Translations need to support down to IE8 #881

Closed
nlhkabu opened this Issue Dec 30, 2015 · 15 comments

Projects

None yet

8 participants

@nlhkabu
Member
nlhkabu commented Dec 30, 2015

I'm planning on making the new design degrade gracefully all the way down to IE8. We still have enough users still using this browser to justify the extra work.

One problem that @dstufft has just raised is translation, as we are using l20n.js - which is great (and has a lot of cool features) but only supports evergreen browsers. (Note - I couldn't actually find the reference for supported browsers - @dstufft are you able to point me int he right direction?)

Given that the majority of our legacy IE users are not located in the English speaking world, this is a bit of a problem.

@dstufft and I discussed a few options:

  1. Using gettext instead
  2. Porting l20n.js to Python
  3. Helping l20n.js support older browsers

After a tiny bit of research, it looks like there is already a Python port available at https://github.com/l20n/python-l20n

Advice and feedback on this issue is warmly welcomed.

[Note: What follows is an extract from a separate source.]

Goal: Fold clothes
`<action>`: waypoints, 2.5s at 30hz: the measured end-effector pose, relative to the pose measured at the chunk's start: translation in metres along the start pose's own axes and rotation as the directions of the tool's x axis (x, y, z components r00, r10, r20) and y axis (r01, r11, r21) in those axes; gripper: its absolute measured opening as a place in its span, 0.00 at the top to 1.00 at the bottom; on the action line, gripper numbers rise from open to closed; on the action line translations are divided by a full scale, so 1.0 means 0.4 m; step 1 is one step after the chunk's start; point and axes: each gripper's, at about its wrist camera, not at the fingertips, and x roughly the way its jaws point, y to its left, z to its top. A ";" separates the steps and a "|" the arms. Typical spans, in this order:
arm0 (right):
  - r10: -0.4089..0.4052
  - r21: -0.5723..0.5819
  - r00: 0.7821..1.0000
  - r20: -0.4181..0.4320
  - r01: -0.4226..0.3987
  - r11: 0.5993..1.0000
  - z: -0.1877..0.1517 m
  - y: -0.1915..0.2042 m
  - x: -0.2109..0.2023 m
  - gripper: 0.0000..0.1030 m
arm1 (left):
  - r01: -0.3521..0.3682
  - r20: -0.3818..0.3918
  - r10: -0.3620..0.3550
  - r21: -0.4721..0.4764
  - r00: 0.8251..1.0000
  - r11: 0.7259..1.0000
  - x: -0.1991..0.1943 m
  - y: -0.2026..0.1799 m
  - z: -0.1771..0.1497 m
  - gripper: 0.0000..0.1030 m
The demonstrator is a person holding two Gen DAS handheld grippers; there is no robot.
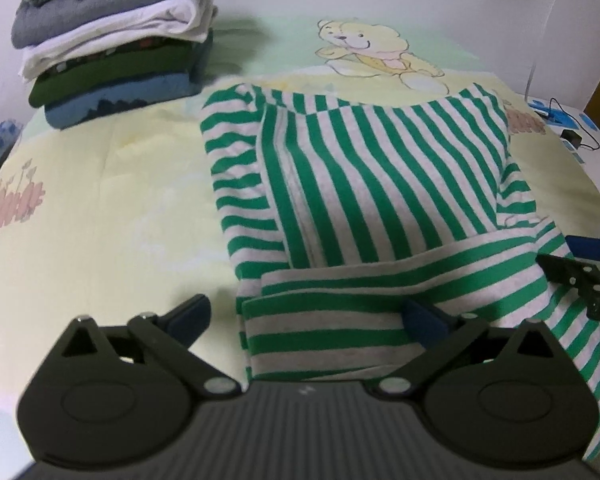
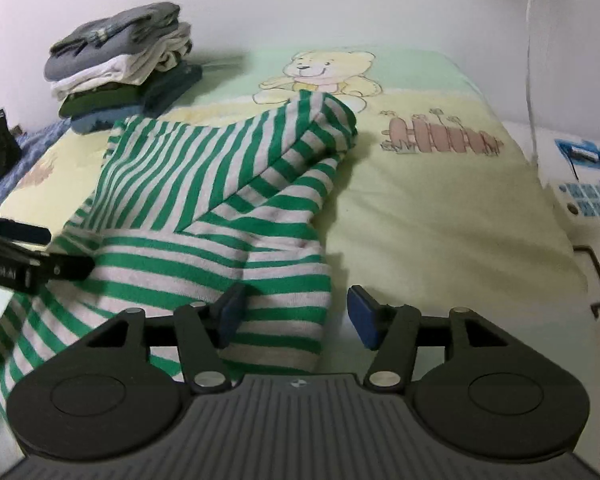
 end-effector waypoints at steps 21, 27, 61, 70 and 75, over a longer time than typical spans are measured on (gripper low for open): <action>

We'd particularly like to hear from any developers who have experience rolling out l20n to a site of this scale.

@dstufft
Member
dstufft commented Dec 30, 2015

l20n/l20n.js#102 and l20n/l20n.js#64 are likely relevant here.

@dstufft
Member
dstufft commented Dec 31, 2015

After talking to the #l20n IRC channel it appears they are planning on supporting back to IE11 but no further than that. They've said that if we manage to port it to IE8 they might be able to help maintain the branch that does that, but are unlikely to merge it back into mainline. They also said they looked at IE8 support previously and there were missing things that just simply couldn't be polyfilled. There's a good chance getting l20n.js working is going to be harder than it's worth for as long as we need to support older versions of IE.

I'm going to poke at it to see how hard it would be, but I have a feeling it's likely to be a no go.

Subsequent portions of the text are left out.